Figure 5VOC source profile of the oil field emissions in the YelRD region. The box plot provides the 10th, 25th, 50th, 75th, and 90th percentiles of the source sample data, and the red dot gives the average of the data. Note that the regional background has been subtracted from the source data.


Note that all the aforementioned calculations are based on the median VOC emission profile shown in Fig. 5. Since alkanes are major components of crude oil and natural gas, measured oil field emissions in this study are believed to be due to the leakage of oil and natural gas in this oil field region. To our knowledge, this should be the first direct measurement of oil field VOC emission profiles in China, which is valuable for better understanding the emissions of O&NG production and can be used for future air quality modeling studies.

Figure 6 compares the oil field emission profile in the YelRD region with those obtained from measurements adjacent to or surrounded by US oil fields. Overall, the measured VOC speciation patterns agree well with each other, although the absolute VOC concentrations vary case by case. For example, the VOC concentrations in the oil field in this study are generally higher than or comparable to those in the Fort Worth Basin, Denver-Julesburg Basin, and Upper Green River basin, but they are much lower than those measured in the Uintah Basin during wintertime O3 episodes. Such differences should be mainly caused by different atmospheric dilution conditions during the sampling campaigns. The extremely high VOC levels in the Uintah Basin can be ascribed to the strong inversion under unfavorable weather conditions (Neemann et al., 2015). There are also some differences in the detailed VOC speciation between the YelRD oil field emissions and those in US. The fraction of C2–C5 light alkanes in the YelRD oil fields was lower than those in the Uintah Basin (93.9 %), Fort Worth Basin (90.4 %), and Denver-Julesburg Basin (92.9 %) (ERG, 2011; Gilman et al., 2013; Koss et al., 2015). In comparison, the loadings of long-chain alkanes (8.7 %) and aromatics (2.9 %) were higher in the YelRD oil field than in the US oil basins (4.2 %–6.9 % for long-chain alkanes, <1.6 % for aromatics). Such VOC speciation was attributed to the fact that oil extraction, rather than natural gas production, dominates in this study area.

Figure 6Comparison of the VOC composition of oil field samples (grey area) with three types of ambient samples in this study and in four US oil fields (ERG, 2011; Field et al., 2015; Gilman et al., 2013; Koss et al., 2015).

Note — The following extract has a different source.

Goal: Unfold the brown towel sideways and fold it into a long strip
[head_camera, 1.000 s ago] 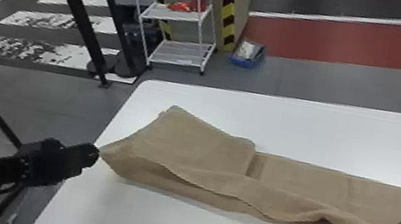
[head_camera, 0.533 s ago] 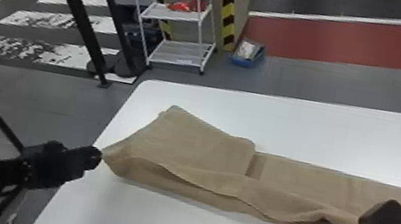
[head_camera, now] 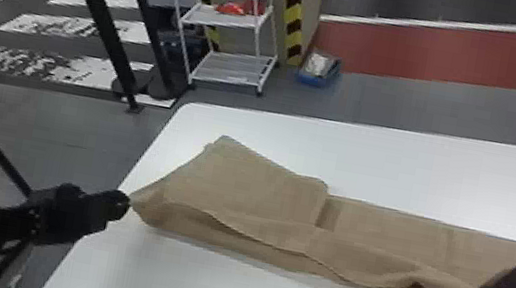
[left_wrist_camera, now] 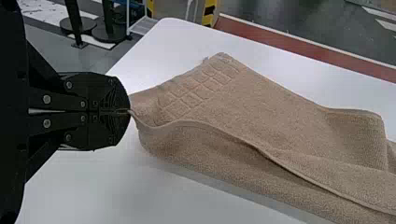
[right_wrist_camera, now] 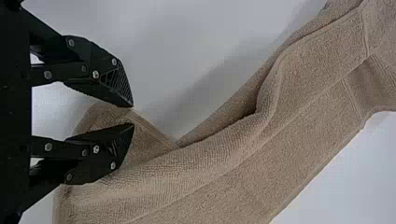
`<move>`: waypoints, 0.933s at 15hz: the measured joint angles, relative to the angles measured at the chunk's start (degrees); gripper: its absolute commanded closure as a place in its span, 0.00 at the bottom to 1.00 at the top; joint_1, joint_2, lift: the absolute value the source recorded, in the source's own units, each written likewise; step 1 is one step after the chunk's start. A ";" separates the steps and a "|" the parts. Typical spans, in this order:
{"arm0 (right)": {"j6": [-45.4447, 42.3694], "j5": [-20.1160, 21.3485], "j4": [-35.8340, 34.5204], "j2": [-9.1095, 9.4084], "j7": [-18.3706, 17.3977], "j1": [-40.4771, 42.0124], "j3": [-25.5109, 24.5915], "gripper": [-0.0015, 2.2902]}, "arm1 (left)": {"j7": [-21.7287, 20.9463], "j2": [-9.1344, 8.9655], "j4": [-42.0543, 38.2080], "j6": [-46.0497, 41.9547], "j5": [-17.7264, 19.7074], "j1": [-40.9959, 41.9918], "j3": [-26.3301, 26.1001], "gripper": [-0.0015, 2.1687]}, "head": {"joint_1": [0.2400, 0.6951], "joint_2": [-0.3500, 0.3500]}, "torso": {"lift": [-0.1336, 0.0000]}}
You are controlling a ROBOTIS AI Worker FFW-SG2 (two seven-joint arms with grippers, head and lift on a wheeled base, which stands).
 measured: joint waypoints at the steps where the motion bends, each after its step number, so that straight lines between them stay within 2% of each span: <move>1: 0.05 0.55 0.00 -0.27 0.03 0.04 -0.28 0.47 | -0.04 -0.02 0.02 -0.05 0.00 -0.04 0.00 0.83 | 1.00 1.00 | 0.06; 2: 0.07 0.97 0.00 -0.59 0.12 0.07 -0.57 0.57 | -0.08 -0.01 0.03 -0.07 0.00 -0.05 0.00 0.83 | 1.00 1.00 | 0.06; 5: -0.35 1.77 -0.47 -2.05 1.18 0.77 -2.75 0.58 | -0.27 0.12 0.03 -0.07 0.15 -0.10 0.14 0.83 | 1.00 1.00 | 0.06; 8: -10.03 0.94 -3.92 -4.97 6.87 4.01 -9.51 0.58 | -1.16 0.61 -0.04 -0.07 0.27 -0.18 1.07 0.83 | 1.00 1.00 | 0.06; 9: -15.36 0.01 -5.71 -6.02 8.86 5.71 -12.42 0.58 | -1.86 0.90 -0.06 0.06 0.05 -0.12 1.45 0.83 | 1.00 1.00 | 0.06; 11: -24.97 -3.80 -9.31 -8.02 8.88 8.65 -17.97 0.58 | -3.30 1.29 -0.34 0.87 -0.66 -0.06 1.77 0.83 | 1.00 1.00 | 0.06; 14: -31.99 -10.04 -14.26 -9.35 8.88 11.89 -24.68 0.58 | -8.76 1.67 -1.25 2.49 -1.78 0.07 1.97 0.83 | 1.00 1.00 | 0.06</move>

As mentioned above, the ambient air at the sampling site may be influenced by the oil field emissions significantly. To verify this issue, all the ambient VOC data were subject to the Tukey test (Seo, 2006), and 11 samples were identified as “abnormal” sample. According to the VOC concentrations and speciation, the ambient VOC samples can be classified into three categories. Type 1 contains four abnormal samples and these samples have the highest concentrations for most species, especially alkanes, butenes, and aromatics (Fig. 6). Type 2 includes seven abnormal samples which have almost the same chemical speciation and absolute concentrations (only with slightly lower levels of light alkanes) as the oil field emission profiles (Fig. 6). The remaining 100 “normal” samples are classified as Type 3. Compared with the oil field emission profile, they have similar chemical speciation but lower concentrations. In terms of the sampling time, Types 1 and 2 samples were mainly collected in the early morning or at midnight, whilst most of the Type 3 samples were taken during the daytime. Figure 7 shows the scatter plots of i-pentane versus n-pentane for the three identified ambient VOC types as well as the oil field source data. Because i-pentane is generally recognized as tracer of gasoline, the ratio of i-pentane n-pentane can be adopted to diagnose the potential impact of O&NG operations on the VOC measurements in the O&NG extraction region (Gilman et al., 2013). As shown in Fig. 7, Type 2 (1.2) and Type 3 (1.3) samples have comparable i-pentane n-pentane ratios to the oil field source data (1.0). Meanwhile, Type 1 samples have a much higher ratio of 4.5, which is similar to the signature of gasoline emissions (4.87) (Lu and Zhang, 2003). In view of the above analyses, we propose that Type 1 samples were affected by short-term leakage from the surrounding refinery and oil storage areas, Type 2 samples were heavily influenced by the O&NG extraction activities in the oil fields, and the normal Type 3 samples were also affected by the O&NG extraction in this region. This indicates that the VOC-rich environment in the YelRD region is mainly influenced by the O&NG extraction activities.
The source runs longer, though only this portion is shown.